Low-cost carrier JetBlue Airways says there will be a “timing impact” to its plans to launch transatlantic flying as a result of the coronavirus crisis.

With regard to the airline’s decision to launch flights to London in 2021, chief executive Robin Hayes told analysts on an earnings call today: “You should expect a timing impact, we’re probably going a little later than we intended.”

On 7 May, British Airways and American Airlines said they would offer slots at London Heathrow or Gatwick to address competition concerns on transatlantic services arising from their joint business arrangement.

“We’re encouraged by that,” says Hayes. “We’ve been pushing the point with regulators for the last two years that the transatlantic was not that competitive that we could bring price discipline.”

For now, the airline is focused on getting through the downturn.

“You’ve got to play a lot of defence when you’re going through something of this magnitude,” added Hayes, who said this crisis is worse than the 2009 global financial crisis and the 11 September 2001 terrorist attacks. “We’ve had nothing like this.”

In 2019 the New York-based carrier disclosed that it would launch transatlantic flights in 2021, with services to London from New York John F Kennedy and Boston Logan.

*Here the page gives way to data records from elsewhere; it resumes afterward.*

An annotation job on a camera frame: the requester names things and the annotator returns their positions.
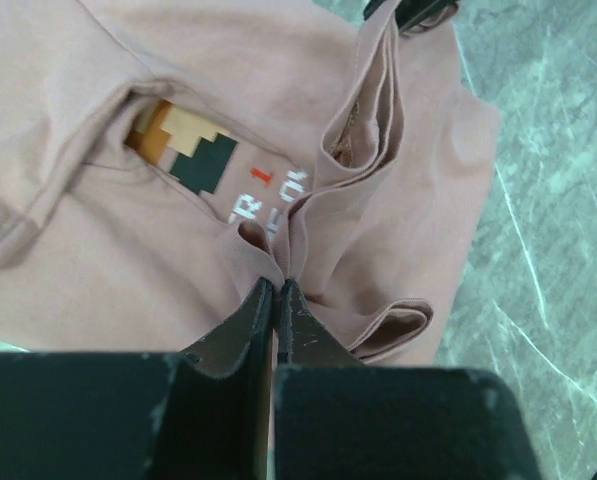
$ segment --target gray surface
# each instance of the gray surface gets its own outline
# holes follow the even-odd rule
[[[359,22],[365,3],[322,0]],[[496,176],[442,365],[512,387],[545,478],[597,470],[597,0],[465,0],[464,83],[501,110]]]

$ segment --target printed graphic
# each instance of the printed graphic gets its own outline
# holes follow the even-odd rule
[[[176,177],[221,220],[255,220],[270,239],[282,212],[306,191],[308,174],[287,159],[241,144],[224,127],[164,100],[136,118],[125,143]]]

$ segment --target shirt seam
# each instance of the shirt seam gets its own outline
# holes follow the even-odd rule
[[[123,42],[121,42],[118,37],[116,37],[113,33],[111,33],[111,30],[109,30],[107,27],[105,27],[103,25],[103,23],[96,18],[96,16],[93,14],[93,12],[87,8],[87,6],[83,3],[82,0],[75,0],[76,3],[78,3],[81,8],[87,13],[87,15],[91,18],[91,20],[98,25],[98,27],[118,46],[120,47],[123,51],[125,51],[126,53],[128,53],[129,55],[131,55],[131,57],[138,62],[138,64],[140,66],[142,66],[147,73],[149,73],[149,75],[151,75],[152,80],[155,81],[156,80],[156,74],[153,72],[153,70],[149,67],[149,65],[147,65],[145,62],[143,62],[140,57],[133,51],[131,50],[129,47],[127,47]]]

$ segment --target folded fabric
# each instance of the folded fabric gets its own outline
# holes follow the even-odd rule
[[[179,350],[262,276],[364,361],[431,362],[499,117],[455,9],[403,36],[398,3],[360,32],[307,0],[0,3],[0,339]]]

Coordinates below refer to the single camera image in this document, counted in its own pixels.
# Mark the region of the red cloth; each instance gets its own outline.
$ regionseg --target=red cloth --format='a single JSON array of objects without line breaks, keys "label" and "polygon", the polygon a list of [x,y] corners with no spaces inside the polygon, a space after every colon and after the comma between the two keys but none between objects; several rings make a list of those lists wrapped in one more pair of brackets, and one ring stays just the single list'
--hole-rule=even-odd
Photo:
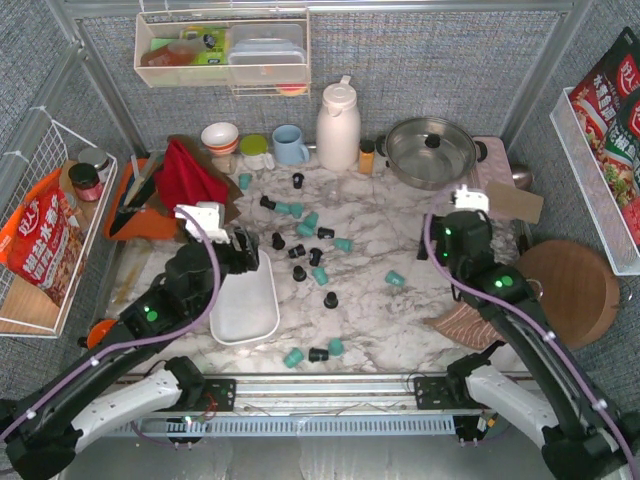
[{"label": "red cloth", "polygon": [[195,205],[198,202],[227,202],[228,187],[211,177],[179,140],[171,140],[164,156],[164,167],[153,179],[162,203],[174,217],[178,204]]}]

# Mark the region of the cooking pot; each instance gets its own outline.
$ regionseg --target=cooking pot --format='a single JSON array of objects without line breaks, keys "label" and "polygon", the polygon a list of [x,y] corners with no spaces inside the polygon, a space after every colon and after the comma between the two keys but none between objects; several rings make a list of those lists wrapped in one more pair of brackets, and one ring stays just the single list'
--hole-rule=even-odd
[{"label": "cooking pot", "polygon": [[376,147],[402,182],[423,190],[440,190],[487,158],[483,142],[437,117],[405,120],[378,137]]}]

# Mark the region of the wooden cutting board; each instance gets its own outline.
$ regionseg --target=wooden cutting board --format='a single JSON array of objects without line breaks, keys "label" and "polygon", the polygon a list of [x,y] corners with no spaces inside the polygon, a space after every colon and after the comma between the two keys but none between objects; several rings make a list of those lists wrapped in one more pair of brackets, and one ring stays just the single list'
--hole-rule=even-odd
[{"label": "wooden cutting board", "polygon": [[620,287],[597,252],[567,240],[549,240],[527,250],[515,266],[542,284],[540,304],[569,348],[596,341],[613,323]]}]

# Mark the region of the white thermos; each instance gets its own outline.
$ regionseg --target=white thermos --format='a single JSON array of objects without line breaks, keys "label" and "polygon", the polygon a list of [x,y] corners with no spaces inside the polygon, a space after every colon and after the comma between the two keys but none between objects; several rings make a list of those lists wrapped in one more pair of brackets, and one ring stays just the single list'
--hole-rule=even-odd
[{"label": "white thermos", "polygon": [[342,172],[358,160],[360,112],[358,95],[345,75],[324,89],[316,127],[317,155],[327,170]]}]

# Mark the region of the marble countertop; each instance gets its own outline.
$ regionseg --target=marble countertop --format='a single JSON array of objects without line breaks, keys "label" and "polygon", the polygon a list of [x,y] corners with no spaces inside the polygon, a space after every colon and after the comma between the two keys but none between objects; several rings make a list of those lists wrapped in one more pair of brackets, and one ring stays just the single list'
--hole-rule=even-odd
[{"label": "marble countertop", "polygon": [[[240,166],[233,178],[245,171]],[[305,176],[301,190],[292,186],[291,176],[297,171]],[[233,223],[256,232],[260,248],[270,257],[280,309],[279,328],[265,340],[225,346],[213,339],[205,322],[134,372],[145,372],[158,359],[177,355],[189,356],[203,373],[442,371],[471,352],[423,323],[425,318],[438,317],[454,306],[449,284],[430,262],[416,260],[422,219],[433,192],[401,183],[381,158],[376,160],[373,176],[329,172],[312,158],[296,168],[278,165],[273,171],[254,172],[244,193],[236,201],[242,215]],[[300,237],[295,227],[301,220],[261,207],[262,195],[274,201],[304,204],[304,215],[311,211],[319,214],[318,226],[333,228],[336,237],[353,240],[353,251],[347,254],[315,236]],[[275,231],[285,239],[285,250],[271,247]],[[498,260],[513,261],[517,253],[510,224],[497,222],[494,231]],[[307,258],[288,257],[286,250],[298,243],[304,244],[307,252],[312,247],[323,250],[321,265],[330,279],[327,285],[321,287],[313,280]],[[119,273],[108,312],[111,314],[142,294],[180,247],[174,242],[154,242],[153,248],[135,242],[131,245],[130,255],[137,258],[142,271],[135,286],[124,295],[118,293],[119,287],[131,274]],[[146,257],[140,255],[140,248],[147,252],[146,263],[141,260]],[[295,265],[305,267],[309,274],[306,281],[293,280]],[[406,278],[404,287],[385,283],[385,275],[392,269]],[[339,299],[339,306],[333,310],[323,305],[329,291]],[[292,348],[298,347],[306,355],[310,347],[327,348],[333,337],[344,343],[341,357],[317,363],[304,360],[292,370],[284,365],[282,360]],[[509,347],[498,349],[493,360],[504,371],[524,370]]]}]

Before the pandemic, chief operating officer Joanna Geraghty told investors in October that work with UK regulators was “well underway”, including its search for slots at one or more airports in the London area.

It had also signed an interline agreement with Norwegian to enable passengers to transfer on to each other’s routes with a single booking, ahead of the US carrier’s planned launch of transatlantic flights to London in 2021.